Your task: Look through the data below and extract, unchanged, the lines from the one that contains "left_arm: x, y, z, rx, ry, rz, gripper" to the one that contains "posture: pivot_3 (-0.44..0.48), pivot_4", both included.

Supplied information:
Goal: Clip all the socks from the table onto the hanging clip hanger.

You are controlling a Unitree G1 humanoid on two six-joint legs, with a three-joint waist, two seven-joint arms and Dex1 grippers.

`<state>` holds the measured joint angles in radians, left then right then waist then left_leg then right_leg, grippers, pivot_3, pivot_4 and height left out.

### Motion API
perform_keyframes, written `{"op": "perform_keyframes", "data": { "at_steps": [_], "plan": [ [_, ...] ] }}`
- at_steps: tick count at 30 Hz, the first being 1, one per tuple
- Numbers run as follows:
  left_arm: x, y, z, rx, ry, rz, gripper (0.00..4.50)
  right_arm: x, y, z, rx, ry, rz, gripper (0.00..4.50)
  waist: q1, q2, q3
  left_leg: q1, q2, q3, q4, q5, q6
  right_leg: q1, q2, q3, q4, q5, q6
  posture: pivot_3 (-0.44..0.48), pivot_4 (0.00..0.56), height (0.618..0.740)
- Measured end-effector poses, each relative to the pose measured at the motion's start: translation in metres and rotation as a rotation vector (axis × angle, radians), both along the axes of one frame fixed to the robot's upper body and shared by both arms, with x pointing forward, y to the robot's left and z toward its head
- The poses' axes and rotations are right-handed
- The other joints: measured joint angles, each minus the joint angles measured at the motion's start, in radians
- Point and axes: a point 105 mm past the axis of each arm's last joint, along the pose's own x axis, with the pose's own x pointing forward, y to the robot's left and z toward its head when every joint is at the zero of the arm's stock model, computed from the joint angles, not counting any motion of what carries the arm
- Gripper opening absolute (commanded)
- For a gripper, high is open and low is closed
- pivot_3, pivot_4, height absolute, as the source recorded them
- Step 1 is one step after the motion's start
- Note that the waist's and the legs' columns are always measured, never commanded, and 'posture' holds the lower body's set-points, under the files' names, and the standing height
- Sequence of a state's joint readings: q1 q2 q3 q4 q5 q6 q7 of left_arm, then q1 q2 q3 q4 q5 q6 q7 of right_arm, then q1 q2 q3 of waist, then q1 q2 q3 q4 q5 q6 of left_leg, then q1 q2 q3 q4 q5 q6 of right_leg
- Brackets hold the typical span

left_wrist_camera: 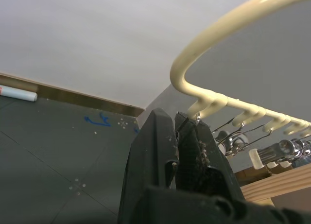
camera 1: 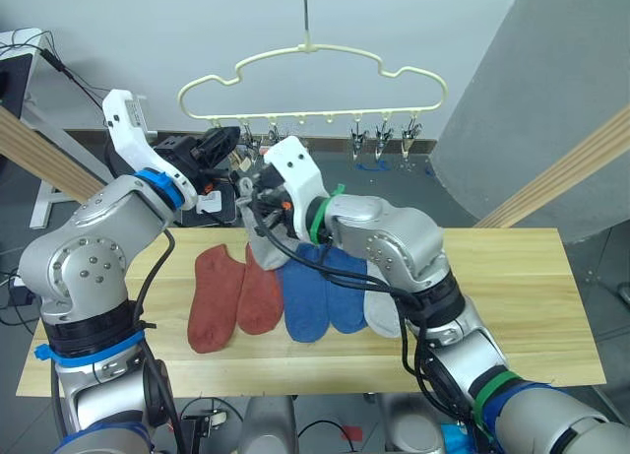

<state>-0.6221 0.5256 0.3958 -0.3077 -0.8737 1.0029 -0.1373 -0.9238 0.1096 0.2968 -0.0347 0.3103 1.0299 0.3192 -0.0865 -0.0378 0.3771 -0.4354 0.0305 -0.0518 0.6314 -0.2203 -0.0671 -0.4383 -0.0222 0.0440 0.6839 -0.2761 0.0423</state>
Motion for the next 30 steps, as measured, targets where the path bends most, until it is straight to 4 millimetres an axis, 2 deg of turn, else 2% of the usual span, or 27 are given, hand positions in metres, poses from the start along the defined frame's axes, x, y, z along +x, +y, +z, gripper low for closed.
{"op": "perform_keyframes", "data": {
  "at_steps": [13,19,30],
  "plan": [
    [0.0,0.0,-0.001,0.001,0.011,0.007,0.21,0.01,0.012,0.005,0.009,-0.027,0.006,0.01,-0.001,0.0,0.0,0.0,0.0,0.0,0.003,0.0,-0.001,-0.002,0.0,0.0,0.006,0.0,0.0,-0.071,0.347,0.74],
    [0.0,0.0,-0.002,0.003,0.013,0.006,0.21,0.019,0.017,0.019,0.011,-0.089,-0.001,0.01,0.0,0.0,0.0,0.0,0.0,0.0,0.006,0.001,-0.001,-0.002,0.0,0.0,0.011,0.0,0.0,-0.072,0.347,0.74],
    [0.0,0.0,-0.001,0.004,0.012,0.009,0.21,0.024,0.02,0.017,0.008,-0.087,-0.001,0.01,0.0,0.0,0.0,0.0,0.0,-0.001,0.011,0.0,-0.001,-0.002,0.0,0.0,0.014,0.0,0.0,-0.067,0.347,0.74]
  ]
}}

Problem solution:
  left_arm: x, y, z, rx, ry, rz, gripper (0.00..4.50)
  right_arm: x, y, z, rx, ry, rz, gripper (0.00..4.50)
  waist: q1, q2, q3
  left_leg: q1, q2, q3, q4, q5, q6
  right_leg: q1, q2, q3, q4, q5, q6
  posture: pivot_3 (-0.44..0.48), pivot_4 (0.00..0.56), height (0.618..0.740)

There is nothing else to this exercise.